The West Village Houses are a collection of 42 walk-up buildings in New York City's West Village that contain 420 apartments. They were built with the support of New York City and New York State through its Mitchell-Lama Housing Program. They were championed by Jane Jacobs and intended to be built on a human scale in keeping with her ideals.

== History ==
The houses are scattered in an area bounded by Morton, West, Bank and Washington Streets. In 1961, New York Mayor Wagner planned to redevelop that area with high rise housing. West Village resident Jane Jacobs led an effort to stop that development in favor of the West Village Houses which were smaller-scale and preserved existing structures. Perkins and Will designed the buildings. The effort to build the houses was finally approved in 1969, higher costs required a second approval in 1972 and then construction began. Because of their long construction during a period of high inflation, when they were completed in 1975 common charges for prospective residents were high, they had difficulty finding residents and required further subsidy.

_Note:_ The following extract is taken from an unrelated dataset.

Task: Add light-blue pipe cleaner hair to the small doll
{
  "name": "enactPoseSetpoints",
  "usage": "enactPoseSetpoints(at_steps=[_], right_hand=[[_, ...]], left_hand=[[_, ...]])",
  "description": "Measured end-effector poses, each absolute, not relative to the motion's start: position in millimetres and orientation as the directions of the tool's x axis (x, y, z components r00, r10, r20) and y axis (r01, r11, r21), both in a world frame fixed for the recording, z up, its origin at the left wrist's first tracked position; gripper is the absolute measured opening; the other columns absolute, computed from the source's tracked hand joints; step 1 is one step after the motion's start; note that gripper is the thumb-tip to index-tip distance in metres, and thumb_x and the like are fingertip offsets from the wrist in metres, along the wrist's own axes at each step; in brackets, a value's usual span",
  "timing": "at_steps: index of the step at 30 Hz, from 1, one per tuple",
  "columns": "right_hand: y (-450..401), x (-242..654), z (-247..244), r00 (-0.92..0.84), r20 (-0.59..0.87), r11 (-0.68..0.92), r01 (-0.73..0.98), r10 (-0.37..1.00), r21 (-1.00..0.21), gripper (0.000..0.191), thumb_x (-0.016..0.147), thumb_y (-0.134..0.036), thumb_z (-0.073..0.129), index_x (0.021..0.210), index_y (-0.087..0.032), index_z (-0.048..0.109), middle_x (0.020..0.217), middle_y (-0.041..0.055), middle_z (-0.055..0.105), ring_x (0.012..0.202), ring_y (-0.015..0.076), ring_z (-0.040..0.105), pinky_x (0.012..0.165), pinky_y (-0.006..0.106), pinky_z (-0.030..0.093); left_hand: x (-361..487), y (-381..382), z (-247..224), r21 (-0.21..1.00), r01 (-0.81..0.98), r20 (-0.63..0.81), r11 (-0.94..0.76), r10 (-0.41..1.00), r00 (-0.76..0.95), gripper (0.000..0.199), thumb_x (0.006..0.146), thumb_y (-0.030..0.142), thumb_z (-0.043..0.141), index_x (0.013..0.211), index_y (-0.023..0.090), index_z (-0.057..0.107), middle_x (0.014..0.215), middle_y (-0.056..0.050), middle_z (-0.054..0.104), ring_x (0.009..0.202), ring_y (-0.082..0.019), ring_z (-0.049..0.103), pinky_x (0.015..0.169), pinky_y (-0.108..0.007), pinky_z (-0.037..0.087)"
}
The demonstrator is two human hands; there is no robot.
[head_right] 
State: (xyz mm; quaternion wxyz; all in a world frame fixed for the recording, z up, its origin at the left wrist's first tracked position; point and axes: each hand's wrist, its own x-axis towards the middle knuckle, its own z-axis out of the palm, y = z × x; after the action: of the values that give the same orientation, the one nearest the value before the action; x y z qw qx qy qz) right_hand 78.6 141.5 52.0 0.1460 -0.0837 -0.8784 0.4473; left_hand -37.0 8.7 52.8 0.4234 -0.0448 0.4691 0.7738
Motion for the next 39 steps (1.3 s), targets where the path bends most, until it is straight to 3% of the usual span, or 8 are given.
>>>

In 2002 the owner of the property, the Island Capital Group, indicated that it might like to buy out of the Mitchell-Lama Program and convert the units to market rate. In 2006 the Bloomberg administration worked out an arrangement to sell the units to the tenants via the Housing Development Fund Corporation which allowed tenants to buy their properties at below market rates, limit the amount of profit they could make on a resale, and enjoy a tax abatement for twelve years. As the date of the abatement expiration approached, developer Madison Equities offered to purchase the properties and redevelop them as high rises but the tenants chose to convert the properties to market rate cooperatives and completed the transaction in June 2020. It was the first conversion of Michell-Lama properties to market rate in New York.